**Your task**
Word for word, retype the tail of the data below, starting with the line that has "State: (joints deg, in" and including the last line.

**Available data**

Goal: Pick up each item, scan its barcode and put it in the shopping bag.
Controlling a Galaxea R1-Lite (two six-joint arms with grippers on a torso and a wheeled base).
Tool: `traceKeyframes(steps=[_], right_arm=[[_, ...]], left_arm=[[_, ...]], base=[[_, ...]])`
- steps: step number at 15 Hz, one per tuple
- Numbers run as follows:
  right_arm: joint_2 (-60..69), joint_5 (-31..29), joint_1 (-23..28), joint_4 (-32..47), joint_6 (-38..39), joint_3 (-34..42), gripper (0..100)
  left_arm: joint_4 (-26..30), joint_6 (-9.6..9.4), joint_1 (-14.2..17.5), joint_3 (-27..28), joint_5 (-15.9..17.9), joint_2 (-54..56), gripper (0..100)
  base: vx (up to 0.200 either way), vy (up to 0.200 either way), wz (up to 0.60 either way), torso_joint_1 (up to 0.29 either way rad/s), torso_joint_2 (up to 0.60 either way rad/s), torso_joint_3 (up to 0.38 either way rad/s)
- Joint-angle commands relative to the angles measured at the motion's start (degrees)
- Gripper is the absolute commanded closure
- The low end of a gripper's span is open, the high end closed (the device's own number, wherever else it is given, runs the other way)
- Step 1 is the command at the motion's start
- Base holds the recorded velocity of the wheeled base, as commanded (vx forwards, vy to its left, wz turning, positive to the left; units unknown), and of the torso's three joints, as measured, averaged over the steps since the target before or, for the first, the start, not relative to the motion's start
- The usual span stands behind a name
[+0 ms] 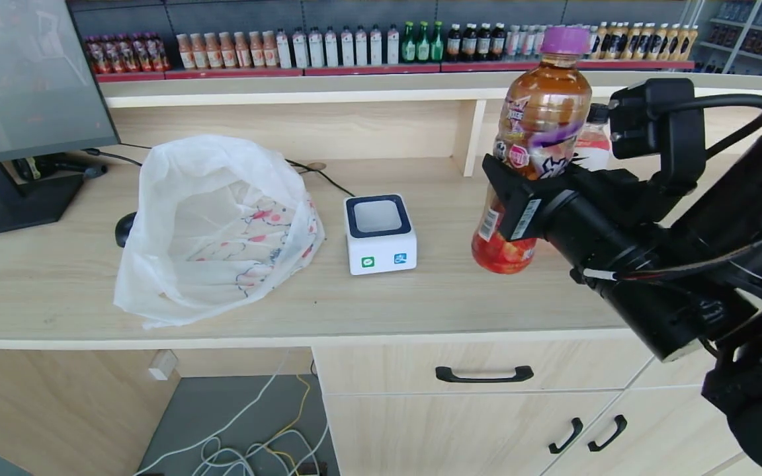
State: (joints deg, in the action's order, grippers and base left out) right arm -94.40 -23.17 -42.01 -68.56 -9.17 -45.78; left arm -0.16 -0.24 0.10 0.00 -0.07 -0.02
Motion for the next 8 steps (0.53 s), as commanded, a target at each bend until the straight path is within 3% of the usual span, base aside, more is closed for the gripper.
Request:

**Worked solution**
State: (joints deg, in the action's order, grippers and base left out) right arm -94.40 -23.17 -42.01 -68.56 -9.17 -45.78; left arm -0.16 -0.24 0.10 0.00 -0.07 -0.02
Motion for the next 8 steps (0.53 s), as commanded, a target at each bend until the straight path is within 3% of the usual span, base aside, more is closed for the gripper.
Request:

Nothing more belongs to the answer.